Is there any way to manually update the PRL?

- dSlice


----------



## DesertRatBiggs (Jun 10, 2011)

Not to my knowledge. If I remember correctly its updated automatically.

Sent from my SCH-I510 using Tapatalk 2


----------



## dSlice (Dec 11, 2011)

Yeah, I know that much, but like a code to force it to check for an update, like how *228 was.

- dSlice


----------



## carguy37757 (Aug 18, 2011)

To the best of my knowledge, using *228 to update roaming has undesirable consequences for this phone. I wouldn't chance it.
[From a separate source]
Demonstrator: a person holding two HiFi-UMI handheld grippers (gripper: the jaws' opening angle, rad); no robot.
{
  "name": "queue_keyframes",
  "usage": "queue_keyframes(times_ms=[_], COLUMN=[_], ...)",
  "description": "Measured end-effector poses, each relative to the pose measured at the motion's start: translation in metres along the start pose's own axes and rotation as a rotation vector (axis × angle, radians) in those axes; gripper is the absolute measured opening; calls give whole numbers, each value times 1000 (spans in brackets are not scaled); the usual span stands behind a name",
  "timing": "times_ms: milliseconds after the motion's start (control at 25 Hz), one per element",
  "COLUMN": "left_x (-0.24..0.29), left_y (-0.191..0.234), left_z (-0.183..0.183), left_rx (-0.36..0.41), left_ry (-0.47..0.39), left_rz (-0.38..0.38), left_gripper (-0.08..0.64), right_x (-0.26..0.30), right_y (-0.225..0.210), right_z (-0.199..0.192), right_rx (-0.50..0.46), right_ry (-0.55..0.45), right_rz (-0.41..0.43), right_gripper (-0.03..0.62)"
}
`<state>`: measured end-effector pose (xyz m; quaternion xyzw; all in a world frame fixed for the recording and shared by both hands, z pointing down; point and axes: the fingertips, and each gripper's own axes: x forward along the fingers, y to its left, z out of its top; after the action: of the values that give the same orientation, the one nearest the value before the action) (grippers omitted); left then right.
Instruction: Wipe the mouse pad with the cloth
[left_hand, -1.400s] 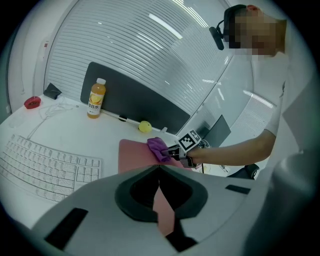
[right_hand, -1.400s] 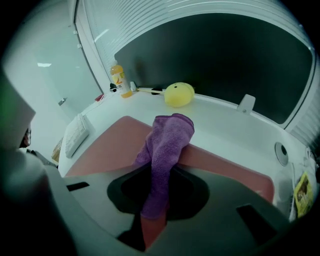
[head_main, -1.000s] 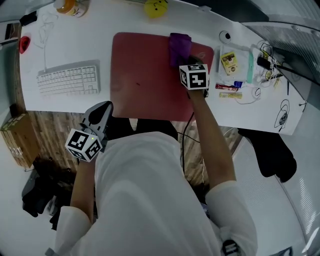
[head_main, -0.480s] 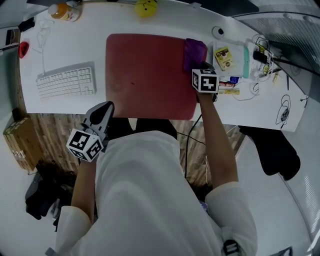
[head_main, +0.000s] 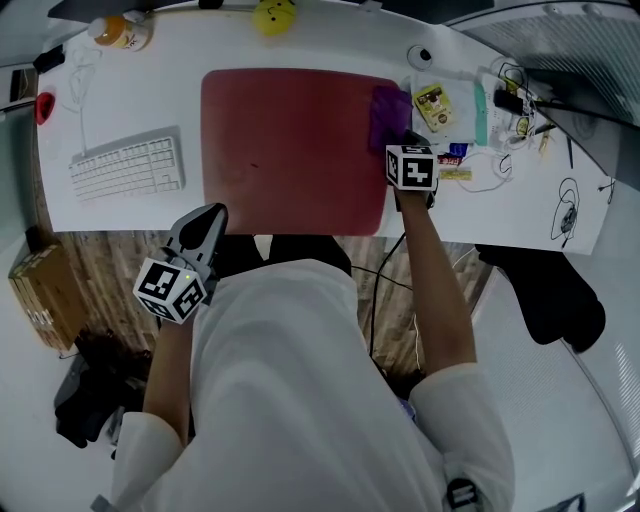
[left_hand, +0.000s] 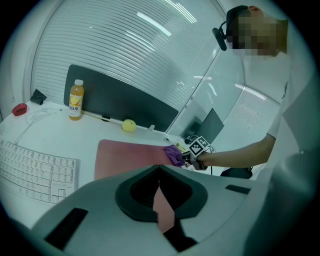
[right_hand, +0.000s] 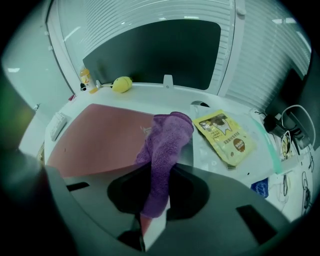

You may find yourself getting a new sim card.

Sent from my SCH-I510 using Tapatalk 2


----------



## LoH_Mobius (Jun 6, 2012)

*228 works for me with no ill consequences...not much gain either though...


----------



## carguy37757 (Aug 18, 2011)

I very well may have been mistaken then. I heard that it updated at reboot automatically and that *228 could toast the sim. I likely received some bad info.

Sent from my SCH-I510 using Tapatalk 2


----------



## Lodingi (Sep 10, 2011)

I believe manually updating the PRL on any LTE device is not necessary. It is done automatically.


----------



## landshark (Aug 6, 2011)

If I am remembering correctly, *228 won't harm anything on a 4G LTE phone with a SIM card because it doesn't actually do anything. You can go through the steps of doing *228, but it won't actually update the PRL because it is done automatically through the SIM card. Been a while since I tried *228, so my memory may be a little hazy.


----------